____ THE DATA

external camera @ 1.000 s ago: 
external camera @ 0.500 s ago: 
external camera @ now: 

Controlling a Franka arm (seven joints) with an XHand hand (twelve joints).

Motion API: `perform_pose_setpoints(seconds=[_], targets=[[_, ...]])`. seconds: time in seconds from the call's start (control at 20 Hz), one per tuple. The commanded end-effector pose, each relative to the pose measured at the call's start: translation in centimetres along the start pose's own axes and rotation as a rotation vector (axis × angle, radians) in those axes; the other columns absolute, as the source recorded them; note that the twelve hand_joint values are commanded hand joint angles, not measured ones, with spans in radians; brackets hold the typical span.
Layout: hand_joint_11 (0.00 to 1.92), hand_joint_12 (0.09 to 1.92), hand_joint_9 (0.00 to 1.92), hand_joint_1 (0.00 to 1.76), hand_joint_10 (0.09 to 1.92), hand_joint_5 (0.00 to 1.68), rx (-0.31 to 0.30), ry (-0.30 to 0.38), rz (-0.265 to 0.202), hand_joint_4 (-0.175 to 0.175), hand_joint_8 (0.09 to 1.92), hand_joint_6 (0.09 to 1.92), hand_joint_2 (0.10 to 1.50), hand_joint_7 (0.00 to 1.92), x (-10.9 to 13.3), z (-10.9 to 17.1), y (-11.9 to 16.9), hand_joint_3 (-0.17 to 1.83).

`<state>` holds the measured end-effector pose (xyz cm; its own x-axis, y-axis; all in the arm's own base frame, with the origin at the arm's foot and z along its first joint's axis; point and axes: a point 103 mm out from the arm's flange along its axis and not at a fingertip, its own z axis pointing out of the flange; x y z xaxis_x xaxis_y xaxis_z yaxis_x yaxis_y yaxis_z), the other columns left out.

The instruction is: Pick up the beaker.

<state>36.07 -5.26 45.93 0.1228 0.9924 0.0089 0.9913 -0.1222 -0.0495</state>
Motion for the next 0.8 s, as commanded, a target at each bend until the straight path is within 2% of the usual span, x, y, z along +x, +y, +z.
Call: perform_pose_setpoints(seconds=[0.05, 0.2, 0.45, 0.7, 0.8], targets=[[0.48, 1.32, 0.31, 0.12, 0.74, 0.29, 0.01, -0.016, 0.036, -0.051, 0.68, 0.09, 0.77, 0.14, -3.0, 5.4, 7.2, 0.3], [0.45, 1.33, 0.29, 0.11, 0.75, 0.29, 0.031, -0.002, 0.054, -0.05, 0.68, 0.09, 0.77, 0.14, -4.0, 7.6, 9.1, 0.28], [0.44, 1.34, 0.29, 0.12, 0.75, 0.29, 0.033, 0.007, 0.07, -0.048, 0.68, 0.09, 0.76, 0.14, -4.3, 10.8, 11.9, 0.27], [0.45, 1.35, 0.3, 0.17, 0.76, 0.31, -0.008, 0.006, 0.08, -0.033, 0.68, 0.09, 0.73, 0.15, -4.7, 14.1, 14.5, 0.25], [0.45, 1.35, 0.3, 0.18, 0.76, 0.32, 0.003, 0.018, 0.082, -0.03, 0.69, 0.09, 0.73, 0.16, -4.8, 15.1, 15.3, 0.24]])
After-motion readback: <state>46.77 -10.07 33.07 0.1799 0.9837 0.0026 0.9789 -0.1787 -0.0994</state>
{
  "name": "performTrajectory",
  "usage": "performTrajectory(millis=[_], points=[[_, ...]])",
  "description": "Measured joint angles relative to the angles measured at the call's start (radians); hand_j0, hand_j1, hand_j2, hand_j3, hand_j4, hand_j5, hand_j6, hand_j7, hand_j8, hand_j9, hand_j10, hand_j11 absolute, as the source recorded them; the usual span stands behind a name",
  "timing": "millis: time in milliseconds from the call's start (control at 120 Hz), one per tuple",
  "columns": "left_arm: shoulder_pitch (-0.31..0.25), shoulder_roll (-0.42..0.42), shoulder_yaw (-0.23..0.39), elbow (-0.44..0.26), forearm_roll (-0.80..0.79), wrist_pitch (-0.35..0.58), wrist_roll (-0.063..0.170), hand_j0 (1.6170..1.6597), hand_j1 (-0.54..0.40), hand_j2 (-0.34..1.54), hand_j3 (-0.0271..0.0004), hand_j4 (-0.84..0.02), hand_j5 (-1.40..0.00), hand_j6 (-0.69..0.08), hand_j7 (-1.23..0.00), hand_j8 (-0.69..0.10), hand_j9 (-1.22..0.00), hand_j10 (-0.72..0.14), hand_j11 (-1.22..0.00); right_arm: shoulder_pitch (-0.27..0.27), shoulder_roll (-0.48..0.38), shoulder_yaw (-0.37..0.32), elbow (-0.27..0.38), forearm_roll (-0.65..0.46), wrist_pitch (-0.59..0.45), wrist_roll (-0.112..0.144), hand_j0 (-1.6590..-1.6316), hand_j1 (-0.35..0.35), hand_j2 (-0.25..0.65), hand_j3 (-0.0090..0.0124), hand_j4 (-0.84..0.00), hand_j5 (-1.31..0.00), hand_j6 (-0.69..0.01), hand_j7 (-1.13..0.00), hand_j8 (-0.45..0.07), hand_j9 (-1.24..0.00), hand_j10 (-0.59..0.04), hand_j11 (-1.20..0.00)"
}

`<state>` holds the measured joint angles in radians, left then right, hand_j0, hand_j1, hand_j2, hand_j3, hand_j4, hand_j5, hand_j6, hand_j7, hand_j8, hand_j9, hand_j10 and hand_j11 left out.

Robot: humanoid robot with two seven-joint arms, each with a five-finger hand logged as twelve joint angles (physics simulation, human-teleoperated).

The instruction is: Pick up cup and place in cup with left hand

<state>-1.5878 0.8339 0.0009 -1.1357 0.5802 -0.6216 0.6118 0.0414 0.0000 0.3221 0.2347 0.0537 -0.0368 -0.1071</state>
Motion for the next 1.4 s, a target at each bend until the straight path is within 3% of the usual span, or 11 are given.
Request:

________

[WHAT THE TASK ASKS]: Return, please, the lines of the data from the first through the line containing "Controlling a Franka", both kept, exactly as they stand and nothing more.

[TASK SOLUTION]:
external camera @ 1.000 s ago: 
external camera @ 0.500 s ago: 
external camera @ now: 

Controlling a Franka arm (seven joints) with an XHand hand (twelve joints).

The answer contains nothing more.